Magma Generation at Spreading Ridges
  • Decompression Melting: Occurs as the pressure decreases on hot rocks when tectonic plates separate.

  • Impact of Water: Present water lowers melting temperatures, leading to the formation of mafic magmas (30 to 52% silicate).

Subduction Zones and the Origin of Magma
  • Convergent Plate Boundaries: Typically produce intermediate and felsic magmas due to partial melting of mafic rocks from the oceanic crust.

  • Volcanic Activity: Associated with the leading edge of the overriding plates.

Chemical Changes in Magma
  • Crystal Settling: The process by which crystallized minerals settle within the magma based on gravity.

  • Assimilation: The interaction between magma and surrounding country rock, where fragments may melt or fragment, incorporating them into the magma body.

  • Magma Mixing: The occurrence of two distinct magma bodies infiltrating each other, leading to intermediate compositions.

From Magma to Crystalline Rock
  • Cooling Process: As magma cools, ions systematically arrange into orderly crystalline patterns.
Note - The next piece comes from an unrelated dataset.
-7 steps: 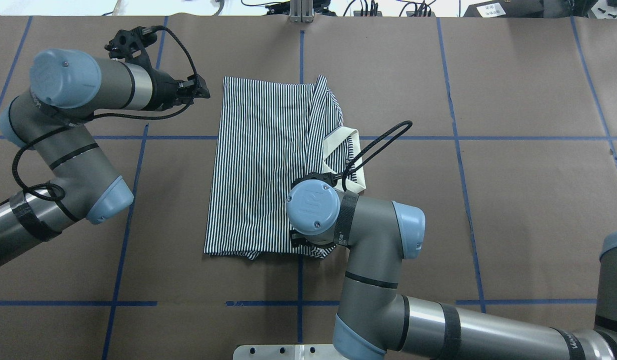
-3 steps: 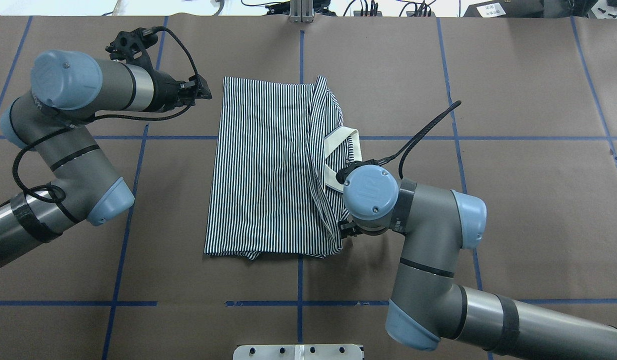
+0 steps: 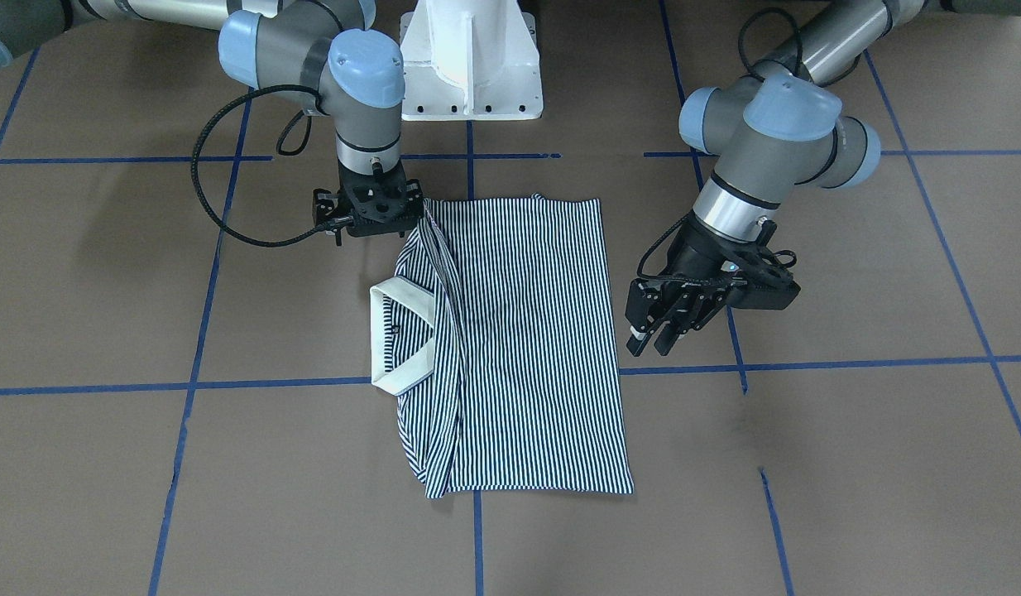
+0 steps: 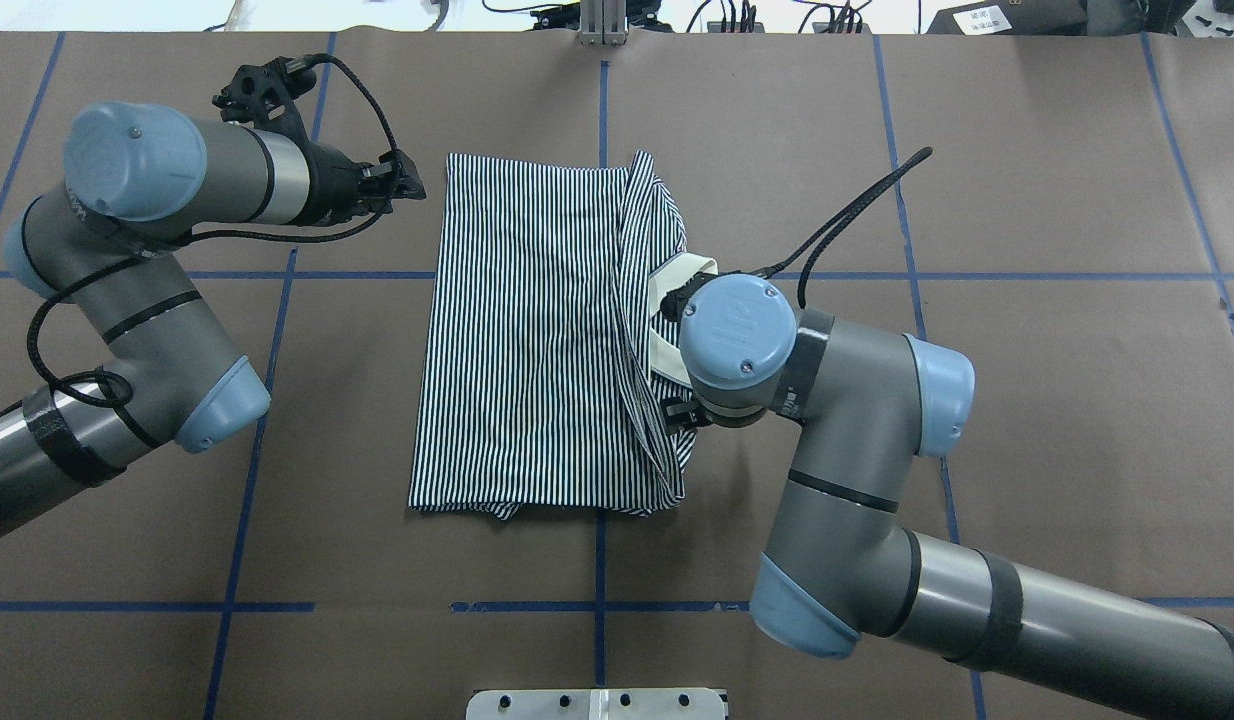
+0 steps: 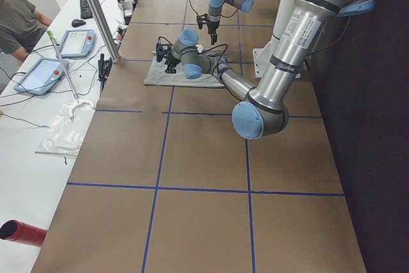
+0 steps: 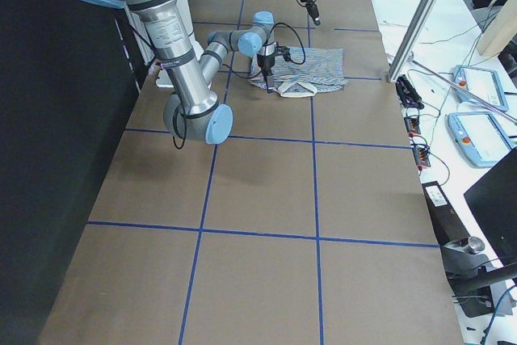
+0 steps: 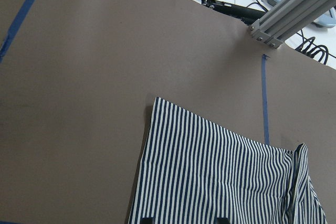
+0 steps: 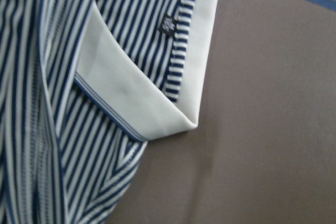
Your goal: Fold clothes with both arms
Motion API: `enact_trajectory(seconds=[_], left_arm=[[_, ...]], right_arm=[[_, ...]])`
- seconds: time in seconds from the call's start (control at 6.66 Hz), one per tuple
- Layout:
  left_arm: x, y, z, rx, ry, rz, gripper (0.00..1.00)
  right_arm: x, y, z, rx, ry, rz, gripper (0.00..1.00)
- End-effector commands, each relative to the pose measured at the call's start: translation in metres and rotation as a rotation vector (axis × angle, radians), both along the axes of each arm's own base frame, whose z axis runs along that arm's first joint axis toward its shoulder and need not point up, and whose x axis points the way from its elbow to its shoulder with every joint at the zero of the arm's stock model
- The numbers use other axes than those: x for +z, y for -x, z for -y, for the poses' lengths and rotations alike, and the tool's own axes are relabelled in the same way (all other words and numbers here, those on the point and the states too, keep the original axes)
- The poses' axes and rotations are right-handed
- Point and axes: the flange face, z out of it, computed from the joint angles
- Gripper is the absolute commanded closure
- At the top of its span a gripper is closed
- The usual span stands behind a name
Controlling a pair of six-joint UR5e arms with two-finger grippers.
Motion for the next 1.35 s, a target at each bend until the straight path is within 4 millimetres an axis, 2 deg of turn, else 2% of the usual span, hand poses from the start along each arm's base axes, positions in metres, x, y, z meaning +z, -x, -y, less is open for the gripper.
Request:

  • Size and Arrangement: The crystal size and arrangement dictate the texture of igneous rocks.

Classification of Igneous Rocks
  • Textural Classification: Based on the appearance of rocks determined by the size, shape, and arrangement of interlocking minerals.

  • Factors Influencing Crystal Size:

    • Cooling Rate:

    • Slow Cooling → larger crystals.

    • Rapid Cooling → smaller crystals.

    • Very Rapid Cooling → glassy texture (unordered).

  • Igneous Textures:

    • Aphanitic: Fine-grained due to rapid cooling.

    • Phaneritic: Coarse-grained, slow cooling allows for crystal identification without a microscope.

    • Porphyritic: Contains phenocrysts embedded in a finer-grained matrix (groundmass) due to two cooling rates.

    • Glassy: No crystalline structure (e.g., obsidian).

    • Vesicular: Contains gas cavities.

    • Pyroclastic: Composed of fragmentary material from explosive eruptions.

Intrusive Igneous Bodies: Plutons
  • Types of Plutons:

    • Dikes: Discordant intrusions that cut across layering in country rock.

    • Sills: Concordant intrusions that are parallel to layering.

    • Laccoliths: Dome-shaped intrusions pushing up the overlying rock layers.

    • Volcanic Pipes/Necks: Cylinder conduits connecting the crater with magma chambers, often left as resistant remnants post-eruption.

    • Batholiths: The largest type of plutons, with >100 square km surface area; formed via forceful intrusion of magma.

    • Stocks: Similar to batholiths, but smaller.

  • Xenoliths: Fragments of country rock that become enclosed within a magma body, resulting from the dislodging of overlying rocks.